Return, unchanged, every line starting at the one with "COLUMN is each" and running through the last line of the material below, with nothing else added.

━━━━━━━━━━━━━━━━

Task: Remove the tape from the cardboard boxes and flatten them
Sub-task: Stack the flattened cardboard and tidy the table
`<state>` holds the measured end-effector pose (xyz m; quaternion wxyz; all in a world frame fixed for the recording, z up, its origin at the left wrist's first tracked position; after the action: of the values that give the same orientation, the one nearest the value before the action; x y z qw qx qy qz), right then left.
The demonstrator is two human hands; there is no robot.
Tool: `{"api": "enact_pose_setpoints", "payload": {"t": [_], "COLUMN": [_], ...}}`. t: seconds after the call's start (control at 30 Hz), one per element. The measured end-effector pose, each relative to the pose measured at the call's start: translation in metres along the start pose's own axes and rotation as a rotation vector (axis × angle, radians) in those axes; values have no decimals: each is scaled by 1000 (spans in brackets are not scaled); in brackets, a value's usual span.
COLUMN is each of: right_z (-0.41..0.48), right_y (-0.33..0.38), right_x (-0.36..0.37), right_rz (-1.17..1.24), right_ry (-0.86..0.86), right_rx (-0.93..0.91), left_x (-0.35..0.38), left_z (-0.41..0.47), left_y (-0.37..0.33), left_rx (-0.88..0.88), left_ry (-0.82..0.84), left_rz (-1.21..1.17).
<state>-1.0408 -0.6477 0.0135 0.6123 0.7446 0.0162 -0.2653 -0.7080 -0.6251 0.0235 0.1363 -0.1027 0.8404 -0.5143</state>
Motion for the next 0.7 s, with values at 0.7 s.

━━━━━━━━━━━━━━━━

● The completed task:
COLUMN is each of: right_z (-0.41..0.48), right_y (-0.33..0.38), right_x (-0.36..0.37), right_rz (-1.17..1.24), right_ry (-0.86..0.86), right_rx (-0.93..0.91), left_x (-0.35..0.38), left_z (-0.41..0.47), left_y (-0.37..0.33), left_rx (-0.88..0.88), left_ry (-0.82..0.84), left_rz (-1.21..1.17).
<state>-1.0408 -0.6477 0.0135 0.6123 0.7446 0.0162 -0.2653 -0.7080 -0.6251 0.0235 0.1363 -0.1027 0.8404 -0.5143</state>
Motion for the next 0.7 s, with values at 0.7 s.

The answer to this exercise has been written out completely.